Steven Poole on the crucial facts about the internet phenomenon of written lists

Top nine things you need to know about 'listicles'

Moses
The very foundation of Judaeo-Christian ethics is presented as a list. Photograph: AP

1 On the internet, more and more articles are written as lists. They are known as listicles. You've seen the kind of thing. Thirteen Surprising Bathroom Habits Of Tech Innovators. Twenty-three Ways You Should Definitely Not Attempt To Dance. Eleven Tips For A Hot Funeral Selfie. There are even whole websites, such as Listverse, containing nothing but listicles. Is the very fabric of written culture coming apart? Is global prose dissolving into a choppy sea of bite-sized jokey paragraphs? Is it because the listicle taps into some deep pleasure centre of the mind? Are lists a form of literary crack?

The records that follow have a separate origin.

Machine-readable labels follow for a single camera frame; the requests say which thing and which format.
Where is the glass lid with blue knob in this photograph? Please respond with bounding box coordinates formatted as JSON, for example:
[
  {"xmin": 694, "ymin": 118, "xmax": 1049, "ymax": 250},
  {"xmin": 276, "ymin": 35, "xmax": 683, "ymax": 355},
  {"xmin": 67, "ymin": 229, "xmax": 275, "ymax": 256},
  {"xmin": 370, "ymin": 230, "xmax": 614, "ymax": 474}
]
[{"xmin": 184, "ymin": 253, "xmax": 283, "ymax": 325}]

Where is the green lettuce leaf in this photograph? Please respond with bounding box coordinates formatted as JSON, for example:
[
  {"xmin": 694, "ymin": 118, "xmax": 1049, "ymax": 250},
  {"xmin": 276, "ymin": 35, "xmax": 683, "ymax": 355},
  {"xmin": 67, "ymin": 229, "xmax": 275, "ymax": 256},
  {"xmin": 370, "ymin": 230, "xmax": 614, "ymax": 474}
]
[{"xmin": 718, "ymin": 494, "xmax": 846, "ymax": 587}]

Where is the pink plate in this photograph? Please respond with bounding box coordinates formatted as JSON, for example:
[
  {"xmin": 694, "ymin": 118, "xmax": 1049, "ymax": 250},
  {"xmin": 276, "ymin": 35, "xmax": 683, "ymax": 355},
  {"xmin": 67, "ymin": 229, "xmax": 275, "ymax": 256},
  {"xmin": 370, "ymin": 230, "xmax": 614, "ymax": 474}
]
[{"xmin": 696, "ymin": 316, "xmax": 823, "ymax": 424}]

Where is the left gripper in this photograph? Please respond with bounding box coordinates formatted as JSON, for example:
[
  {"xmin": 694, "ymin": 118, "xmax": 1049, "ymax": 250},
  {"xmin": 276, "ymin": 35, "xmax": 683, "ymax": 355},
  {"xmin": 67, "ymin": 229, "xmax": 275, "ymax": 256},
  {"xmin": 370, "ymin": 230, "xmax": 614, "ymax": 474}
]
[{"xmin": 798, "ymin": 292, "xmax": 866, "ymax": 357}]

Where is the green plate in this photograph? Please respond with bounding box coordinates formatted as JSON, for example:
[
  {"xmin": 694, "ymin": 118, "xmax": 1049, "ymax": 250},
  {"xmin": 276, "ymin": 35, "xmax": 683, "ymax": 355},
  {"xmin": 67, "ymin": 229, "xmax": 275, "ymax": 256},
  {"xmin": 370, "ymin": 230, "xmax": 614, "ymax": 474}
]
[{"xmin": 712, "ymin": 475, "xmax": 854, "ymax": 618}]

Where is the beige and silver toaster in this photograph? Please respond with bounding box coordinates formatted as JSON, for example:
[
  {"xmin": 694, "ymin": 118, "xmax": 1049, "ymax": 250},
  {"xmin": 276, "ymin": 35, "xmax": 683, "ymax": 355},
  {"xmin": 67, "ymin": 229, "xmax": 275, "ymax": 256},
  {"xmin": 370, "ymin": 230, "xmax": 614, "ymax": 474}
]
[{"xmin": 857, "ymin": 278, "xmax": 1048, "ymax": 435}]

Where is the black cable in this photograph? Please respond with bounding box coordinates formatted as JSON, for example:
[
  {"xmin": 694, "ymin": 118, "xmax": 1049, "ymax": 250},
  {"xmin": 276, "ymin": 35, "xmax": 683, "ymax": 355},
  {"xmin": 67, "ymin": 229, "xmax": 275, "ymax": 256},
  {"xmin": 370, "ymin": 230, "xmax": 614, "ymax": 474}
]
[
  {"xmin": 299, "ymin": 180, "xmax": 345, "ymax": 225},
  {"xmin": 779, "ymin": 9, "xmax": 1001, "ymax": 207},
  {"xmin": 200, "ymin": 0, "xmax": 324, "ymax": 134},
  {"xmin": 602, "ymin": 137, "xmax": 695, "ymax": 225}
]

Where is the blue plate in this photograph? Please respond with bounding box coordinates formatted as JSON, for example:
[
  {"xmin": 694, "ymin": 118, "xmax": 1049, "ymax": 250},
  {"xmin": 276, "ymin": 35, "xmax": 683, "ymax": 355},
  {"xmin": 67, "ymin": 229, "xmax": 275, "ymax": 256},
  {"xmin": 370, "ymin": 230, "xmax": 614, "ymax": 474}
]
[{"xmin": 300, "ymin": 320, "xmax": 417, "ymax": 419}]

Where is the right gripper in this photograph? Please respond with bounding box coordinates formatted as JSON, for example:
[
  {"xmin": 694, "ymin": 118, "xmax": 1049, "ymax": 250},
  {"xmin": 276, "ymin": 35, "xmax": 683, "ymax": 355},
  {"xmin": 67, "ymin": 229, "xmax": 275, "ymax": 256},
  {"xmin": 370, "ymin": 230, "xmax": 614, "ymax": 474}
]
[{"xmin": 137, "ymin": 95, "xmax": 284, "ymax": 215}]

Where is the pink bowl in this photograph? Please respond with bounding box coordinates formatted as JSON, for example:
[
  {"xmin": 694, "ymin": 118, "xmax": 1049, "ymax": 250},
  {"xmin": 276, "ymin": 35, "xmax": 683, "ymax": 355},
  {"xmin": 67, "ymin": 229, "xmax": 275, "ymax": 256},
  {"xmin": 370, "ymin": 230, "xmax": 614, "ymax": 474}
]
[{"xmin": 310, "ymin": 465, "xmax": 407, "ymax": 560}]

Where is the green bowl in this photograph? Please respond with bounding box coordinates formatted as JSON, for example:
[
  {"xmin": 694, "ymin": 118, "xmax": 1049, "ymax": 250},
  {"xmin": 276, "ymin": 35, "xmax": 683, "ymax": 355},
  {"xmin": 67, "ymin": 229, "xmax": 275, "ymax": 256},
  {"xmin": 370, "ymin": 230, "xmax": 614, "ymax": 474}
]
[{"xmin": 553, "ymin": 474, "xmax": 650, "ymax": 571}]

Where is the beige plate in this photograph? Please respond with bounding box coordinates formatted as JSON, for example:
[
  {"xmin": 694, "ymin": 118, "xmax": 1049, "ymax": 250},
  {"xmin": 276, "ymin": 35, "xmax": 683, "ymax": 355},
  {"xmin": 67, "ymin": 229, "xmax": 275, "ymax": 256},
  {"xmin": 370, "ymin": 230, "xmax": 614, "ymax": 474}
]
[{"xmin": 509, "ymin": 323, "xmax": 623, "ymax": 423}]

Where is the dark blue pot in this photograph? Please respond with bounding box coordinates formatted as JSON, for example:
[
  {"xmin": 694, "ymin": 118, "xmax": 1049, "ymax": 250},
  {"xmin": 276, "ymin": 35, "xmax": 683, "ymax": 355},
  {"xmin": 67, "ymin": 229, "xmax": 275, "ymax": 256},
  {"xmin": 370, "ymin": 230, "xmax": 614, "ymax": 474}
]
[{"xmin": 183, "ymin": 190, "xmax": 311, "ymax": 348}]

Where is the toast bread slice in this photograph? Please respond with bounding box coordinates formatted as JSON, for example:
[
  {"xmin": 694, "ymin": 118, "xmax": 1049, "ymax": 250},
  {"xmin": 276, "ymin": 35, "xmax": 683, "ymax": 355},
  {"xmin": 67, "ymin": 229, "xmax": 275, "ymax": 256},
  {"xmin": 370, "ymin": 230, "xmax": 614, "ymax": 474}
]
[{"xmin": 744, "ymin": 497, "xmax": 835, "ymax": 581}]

2 Internet content-farmers and media corporations hungry for cheap clickbait didn't invent the list as literary form. There have long been books presented as lists ("listooks"? No, me neither), such as The Seven Habits of Highly Effective People or (in a way) Seven Types of Ambiguity. Poems, too, have sometimes taken list form ("listoems"?). Might Wallace Stevens's beautifully glancing "Thirteen Ways of Looking at a Blackbird" be the surprisingly high-culture ur-text of all modern listicle headlines? Also, the very foundation of Judaeo-Christian ethics is presented as a list: the Ten Commandments. Though Moses's famously severe listicle wouldn't fly so well online today: the trend is to use an intriguingly random-looking number rather than a neat 10.